# Signature dish by - Beau Technique



## Beau Technique (Jun 21, 2010)

Through a few weeks worth of many a correspondence via email, a chat on the phone and test section undertaken brings a conclusion to this beat of burden. One I am slowly finding being the "signature dish" by myself. Finally, date was set and 9am kick off for what can only be described as a long and tough couple of days with this Range Rover sport. Due to the day being absolutely baking it just was not a good idea to start aiming at all manner of pictorials. Vehicle was treated exactly the same as any other so a thorough and concise cleand a decontamination process was undertaken. Iron x treatment and clay treatment were both executed inside to ward off the hot weather and aid in the car not drying prematurely. Once all was completed it was time to measure the piant thickness, remove wing grilles and get cracking. Under the lights was and eye opener and clarified what the next 2 days would consist of...



















So the trusty Makita rotary, Scoll S17+, Menzerna po85rd and relevant pads were at the ready. After 2 hits with wool, polished and levelled up the results were very pleasing bar the very little RDS that remained...





































Trying to gather a split picture between panelwork and this was the best I came out with ( Poor qaulity )










Passengers door after...










Passenger wing prior...



















And after...



















No befores of the bonnet but the end results and this picture speak volumes I feel...

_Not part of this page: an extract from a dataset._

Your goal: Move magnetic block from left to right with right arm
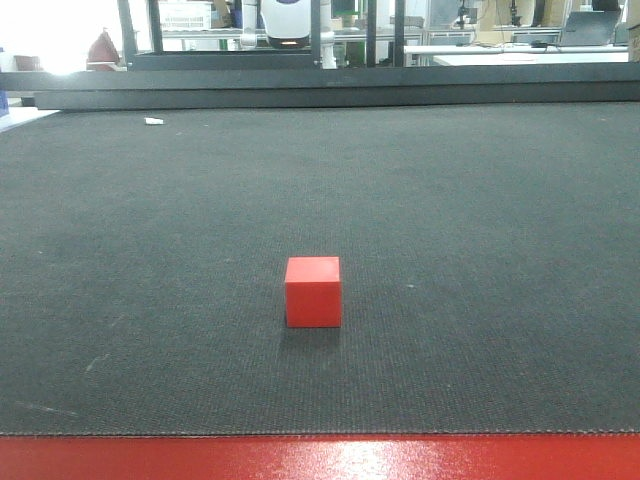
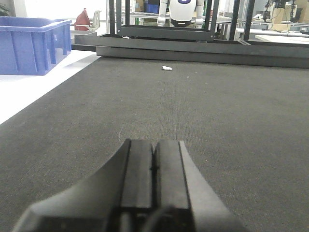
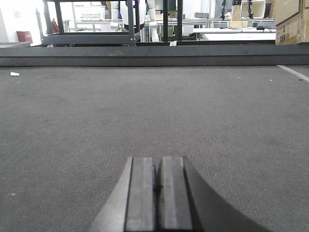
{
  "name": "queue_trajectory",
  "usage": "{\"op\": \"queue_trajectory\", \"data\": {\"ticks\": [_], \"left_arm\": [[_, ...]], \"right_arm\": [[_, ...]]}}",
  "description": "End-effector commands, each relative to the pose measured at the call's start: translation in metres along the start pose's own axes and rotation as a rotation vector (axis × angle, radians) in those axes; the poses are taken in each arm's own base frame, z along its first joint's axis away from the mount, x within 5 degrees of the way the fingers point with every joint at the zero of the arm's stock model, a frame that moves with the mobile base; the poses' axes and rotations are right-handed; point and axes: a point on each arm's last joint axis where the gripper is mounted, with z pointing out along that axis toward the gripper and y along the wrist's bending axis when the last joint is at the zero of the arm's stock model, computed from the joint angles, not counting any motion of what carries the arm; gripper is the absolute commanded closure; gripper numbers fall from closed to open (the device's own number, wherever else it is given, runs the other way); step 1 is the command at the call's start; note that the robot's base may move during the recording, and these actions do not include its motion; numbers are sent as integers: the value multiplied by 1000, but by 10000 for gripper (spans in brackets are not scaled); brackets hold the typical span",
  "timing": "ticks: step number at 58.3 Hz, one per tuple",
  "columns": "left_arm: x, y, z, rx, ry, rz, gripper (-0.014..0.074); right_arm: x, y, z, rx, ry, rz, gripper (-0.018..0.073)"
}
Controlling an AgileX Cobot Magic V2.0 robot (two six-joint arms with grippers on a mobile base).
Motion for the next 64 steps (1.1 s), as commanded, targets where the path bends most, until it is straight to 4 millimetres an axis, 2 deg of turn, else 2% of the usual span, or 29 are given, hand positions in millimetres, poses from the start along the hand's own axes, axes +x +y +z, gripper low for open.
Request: {"op": "queue_trajectory", "data": {"ticks": [1,51,64], "left_arm": [[-5,0,-1,6,-81,-8,713],[-5,0,-1,6,-81,-8,713],[-5,0,-1,6,-81,-8,713]], "right_arm": [[-10,0,-2,7,-109,-7,504],[-10,0,-2,7,-114,-7,504],[-22,0,-4,10,-220,-5,504]]}}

Drivers rear quarter before...










And after...



















Drivers wing before...



















And after...



















So as you can gather. Quite a tough set to with this big beast. Geoff attacked the interior whilst I carried on with the fiddly lower sections and intricate areas with spot pads and the rotary. The roof was awkward as there was barely any more than 2-3 feet gap between the roof and the ceiling of the garage! Vehicle was rewashed once all completed ready for last step procedures. Trim / Tyres / Arches all dressed. Exhausts polished with britemax twins. Wheels sealed with Smart rimwax. Glass cleaned and sealed with Permanon glass. Chemical guys ez creme glaze then 2 coats of Chemical guys blacklight by hand application and a final wipe down with V7. Once all completed ( approximately 28-29 man hours ) It started raining heavy so no outdoor pictures at this point just a few after pics not doing any justice...



























































































It doesnt stop there. I now have the pleasure of maintaning this on a monthly basis and as luck would have it, the weather was dry though only the odd break in the sky for sun to rear its head. These are a few light pictures outdoors after a stage 2 valet and V7 top up...

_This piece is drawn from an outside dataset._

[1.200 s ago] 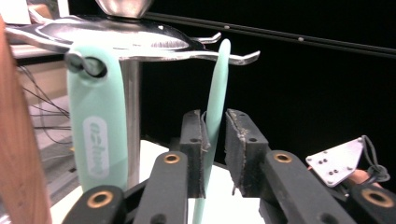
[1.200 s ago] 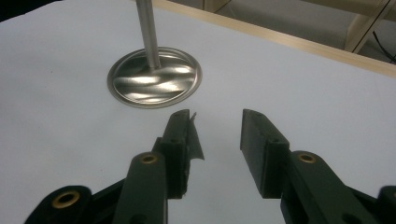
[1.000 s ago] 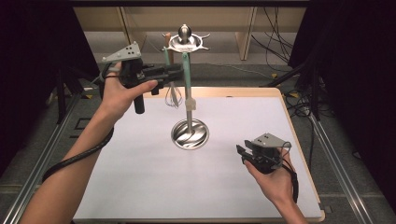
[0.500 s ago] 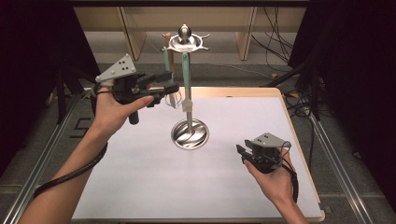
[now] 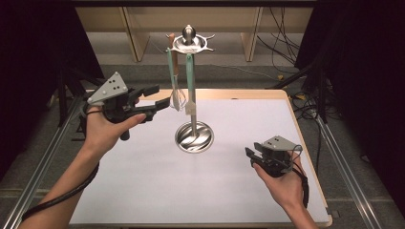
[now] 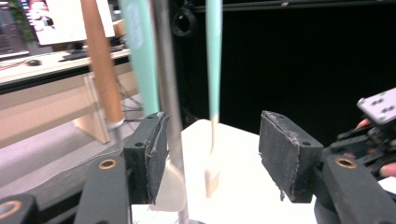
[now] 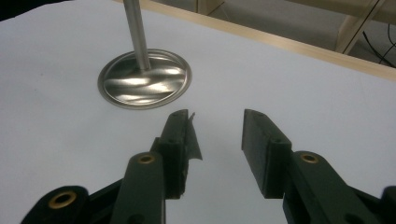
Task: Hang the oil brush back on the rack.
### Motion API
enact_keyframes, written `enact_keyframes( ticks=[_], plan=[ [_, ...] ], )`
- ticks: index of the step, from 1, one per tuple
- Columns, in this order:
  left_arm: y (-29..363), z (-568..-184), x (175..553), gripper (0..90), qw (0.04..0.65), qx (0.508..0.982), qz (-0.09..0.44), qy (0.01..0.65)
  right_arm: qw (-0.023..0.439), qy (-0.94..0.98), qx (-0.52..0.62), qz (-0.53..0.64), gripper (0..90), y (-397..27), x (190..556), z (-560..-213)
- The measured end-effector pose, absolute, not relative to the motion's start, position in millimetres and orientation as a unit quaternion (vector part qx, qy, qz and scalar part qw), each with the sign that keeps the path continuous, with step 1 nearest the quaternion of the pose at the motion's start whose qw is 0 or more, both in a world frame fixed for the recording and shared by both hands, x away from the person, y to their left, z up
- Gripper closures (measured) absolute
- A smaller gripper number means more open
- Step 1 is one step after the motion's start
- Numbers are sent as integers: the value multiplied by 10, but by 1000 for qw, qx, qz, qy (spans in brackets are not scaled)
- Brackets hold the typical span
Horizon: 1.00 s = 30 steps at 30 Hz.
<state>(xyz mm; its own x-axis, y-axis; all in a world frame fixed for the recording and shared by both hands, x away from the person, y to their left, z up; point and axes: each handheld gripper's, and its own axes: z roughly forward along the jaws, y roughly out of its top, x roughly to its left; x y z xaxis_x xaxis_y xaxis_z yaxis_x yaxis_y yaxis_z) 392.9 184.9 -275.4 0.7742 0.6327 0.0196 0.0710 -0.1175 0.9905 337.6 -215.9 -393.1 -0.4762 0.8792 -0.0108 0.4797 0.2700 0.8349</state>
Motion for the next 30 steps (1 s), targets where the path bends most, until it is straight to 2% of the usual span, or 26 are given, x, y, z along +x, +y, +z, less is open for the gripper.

Thanks for taking the time to look at this.










Scott.​


----------



## North east Car Care (Jan 14, 2008)

Stunning work Scott


----------



## athol (Oct 3, 2009)

Excellent work there


----------



## Reflectology (Jul 29, 2009)

nice work mate, is that the frozen grey beemer in the reflection you did a while back....


----------



## Leemack (Mar 6, 2009)

Nice work Scott - That was a bit of a state


----------



## Beau Technique (Jun 21, 2010)

butler2.8i said:


> Stunning work Scott





athol said:


> Excellent work there


Cheers both. Greatly appreciated.:thumb:



Reflectology said:


> nice work mate, is that the frozen grey beemer in the reflection you did a while back....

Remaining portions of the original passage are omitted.